EXERCISE. Give the number of lines in the entries below that contain "snack". Write nothing besides it.

════

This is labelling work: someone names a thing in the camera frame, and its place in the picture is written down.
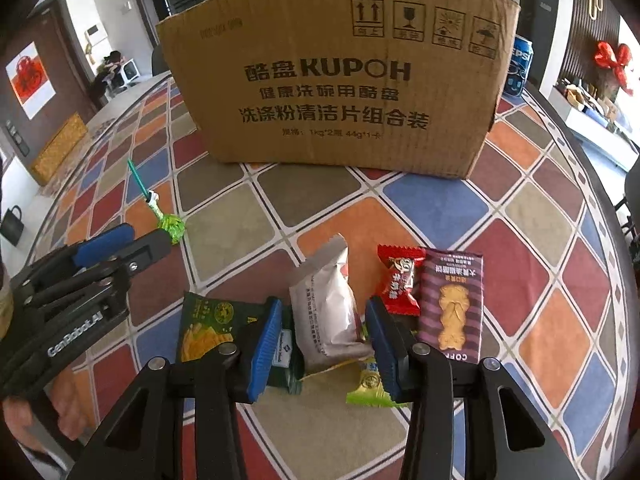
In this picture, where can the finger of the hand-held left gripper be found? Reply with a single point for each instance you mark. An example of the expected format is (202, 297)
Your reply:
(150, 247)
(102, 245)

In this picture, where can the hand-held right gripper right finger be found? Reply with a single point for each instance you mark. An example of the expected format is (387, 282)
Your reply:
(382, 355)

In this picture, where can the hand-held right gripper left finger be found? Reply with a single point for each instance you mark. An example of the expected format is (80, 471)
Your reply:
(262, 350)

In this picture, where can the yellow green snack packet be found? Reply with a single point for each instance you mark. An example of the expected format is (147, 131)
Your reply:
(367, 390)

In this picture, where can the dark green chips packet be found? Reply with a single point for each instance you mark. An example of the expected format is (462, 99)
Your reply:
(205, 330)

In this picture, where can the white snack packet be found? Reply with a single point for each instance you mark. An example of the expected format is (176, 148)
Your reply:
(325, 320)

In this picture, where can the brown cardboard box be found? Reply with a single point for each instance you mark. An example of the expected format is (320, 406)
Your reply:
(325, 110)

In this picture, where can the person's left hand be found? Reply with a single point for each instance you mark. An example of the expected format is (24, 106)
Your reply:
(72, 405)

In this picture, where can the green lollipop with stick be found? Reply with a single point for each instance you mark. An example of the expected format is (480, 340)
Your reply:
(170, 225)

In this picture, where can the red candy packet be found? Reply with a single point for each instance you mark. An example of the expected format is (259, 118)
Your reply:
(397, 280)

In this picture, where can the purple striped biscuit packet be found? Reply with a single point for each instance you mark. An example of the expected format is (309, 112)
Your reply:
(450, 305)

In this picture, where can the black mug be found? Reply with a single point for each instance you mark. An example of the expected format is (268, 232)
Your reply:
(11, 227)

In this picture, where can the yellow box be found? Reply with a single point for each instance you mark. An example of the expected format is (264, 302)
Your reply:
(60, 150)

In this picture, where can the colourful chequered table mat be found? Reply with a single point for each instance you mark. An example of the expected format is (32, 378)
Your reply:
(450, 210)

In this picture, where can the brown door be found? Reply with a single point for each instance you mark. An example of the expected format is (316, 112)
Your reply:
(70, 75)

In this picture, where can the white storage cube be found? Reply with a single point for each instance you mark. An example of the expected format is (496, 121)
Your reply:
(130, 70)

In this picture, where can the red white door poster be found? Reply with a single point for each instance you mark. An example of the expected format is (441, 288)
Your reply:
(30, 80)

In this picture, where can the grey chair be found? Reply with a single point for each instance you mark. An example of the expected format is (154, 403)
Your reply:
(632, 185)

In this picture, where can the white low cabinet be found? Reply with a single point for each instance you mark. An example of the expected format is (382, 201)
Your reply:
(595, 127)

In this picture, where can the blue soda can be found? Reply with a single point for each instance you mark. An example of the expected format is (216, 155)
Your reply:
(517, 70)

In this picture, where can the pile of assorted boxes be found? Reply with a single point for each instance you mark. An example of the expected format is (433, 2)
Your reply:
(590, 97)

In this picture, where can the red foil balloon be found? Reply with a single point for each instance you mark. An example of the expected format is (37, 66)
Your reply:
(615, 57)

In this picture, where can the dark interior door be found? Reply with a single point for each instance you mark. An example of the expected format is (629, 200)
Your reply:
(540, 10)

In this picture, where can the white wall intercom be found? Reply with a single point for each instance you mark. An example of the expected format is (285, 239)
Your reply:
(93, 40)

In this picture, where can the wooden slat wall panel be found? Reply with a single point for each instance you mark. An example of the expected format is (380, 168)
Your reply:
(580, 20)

════

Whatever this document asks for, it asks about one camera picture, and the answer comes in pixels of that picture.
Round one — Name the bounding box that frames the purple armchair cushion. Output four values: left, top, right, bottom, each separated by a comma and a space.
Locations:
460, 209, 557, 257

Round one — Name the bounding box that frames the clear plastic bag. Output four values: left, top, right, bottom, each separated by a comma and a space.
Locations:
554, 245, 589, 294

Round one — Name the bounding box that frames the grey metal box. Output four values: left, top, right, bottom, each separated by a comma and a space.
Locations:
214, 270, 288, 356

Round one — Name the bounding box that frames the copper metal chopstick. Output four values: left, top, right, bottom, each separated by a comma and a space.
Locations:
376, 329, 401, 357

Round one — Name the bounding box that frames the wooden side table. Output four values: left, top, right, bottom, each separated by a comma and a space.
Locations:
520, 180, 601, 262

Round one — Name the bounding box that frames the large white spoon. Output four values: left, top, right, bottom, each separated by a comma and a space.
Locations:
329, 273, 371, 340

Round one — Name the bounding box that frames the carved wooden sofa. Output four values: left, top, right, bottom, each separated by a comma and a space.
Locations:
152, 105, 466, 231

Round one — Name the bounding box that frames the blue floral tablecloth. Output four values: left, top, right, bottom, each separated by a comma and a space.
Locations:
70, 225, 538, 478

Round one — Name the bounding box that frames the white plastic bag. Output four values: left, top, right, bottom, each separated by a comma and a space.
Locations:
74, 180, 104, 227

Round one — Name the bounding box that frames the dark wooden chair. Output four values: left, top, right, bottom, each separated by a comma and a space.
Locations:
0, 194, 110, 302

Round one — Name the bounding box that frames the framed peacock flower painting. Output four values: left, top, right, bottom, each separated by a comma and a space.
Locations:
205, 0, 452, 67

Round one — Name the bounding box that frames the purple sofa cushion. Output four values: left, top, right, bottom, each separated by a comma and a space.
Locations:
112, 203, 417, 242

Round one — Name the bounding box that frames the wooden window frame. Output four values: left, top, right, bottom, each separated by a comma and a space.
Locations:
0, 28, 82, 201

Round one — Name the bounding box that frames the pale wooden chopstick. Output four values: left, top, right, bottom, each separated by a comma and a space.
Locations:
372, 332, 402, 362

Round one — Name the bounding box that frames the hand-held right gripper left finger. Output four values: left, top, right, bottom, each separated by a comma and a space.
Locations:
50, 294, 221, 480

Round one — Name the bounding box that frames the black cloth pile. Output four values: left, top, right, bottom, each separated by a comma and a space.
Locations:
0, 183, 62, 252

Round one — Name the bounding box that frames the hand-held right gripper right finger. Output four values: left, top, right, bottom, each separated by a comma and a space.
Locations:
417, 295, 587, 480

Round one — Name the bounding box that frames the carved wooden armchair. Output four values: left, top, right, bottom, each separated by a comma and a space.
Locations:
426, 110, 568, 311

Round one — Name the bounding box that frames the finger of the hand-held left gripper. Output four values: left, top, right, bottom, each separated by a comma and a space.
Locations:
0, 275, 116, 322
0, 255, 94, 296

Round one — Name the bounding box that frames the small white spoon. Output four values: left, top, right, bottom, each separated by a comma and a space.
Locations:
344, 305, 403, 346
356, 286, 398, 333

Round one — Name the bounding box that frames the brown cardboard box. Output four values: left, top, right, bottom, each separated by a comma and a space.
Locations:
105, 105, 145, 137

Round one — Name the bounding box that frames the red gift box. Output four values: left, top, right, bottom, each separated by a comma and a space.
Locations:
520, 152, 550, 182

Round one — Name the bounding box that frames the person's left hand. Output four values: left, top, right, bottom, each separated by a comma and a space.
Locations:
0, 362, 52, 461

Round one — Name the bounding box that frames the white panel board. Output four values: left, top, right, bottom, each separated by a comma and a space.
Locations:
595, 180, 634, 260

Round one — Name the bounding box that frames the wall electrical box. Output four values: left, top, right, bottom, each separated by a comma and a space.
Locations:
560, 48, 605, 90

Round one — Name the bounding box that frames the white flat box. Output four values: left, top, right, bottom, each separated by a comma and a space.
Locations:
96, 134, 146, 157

════

SOLUTION BELOW. 2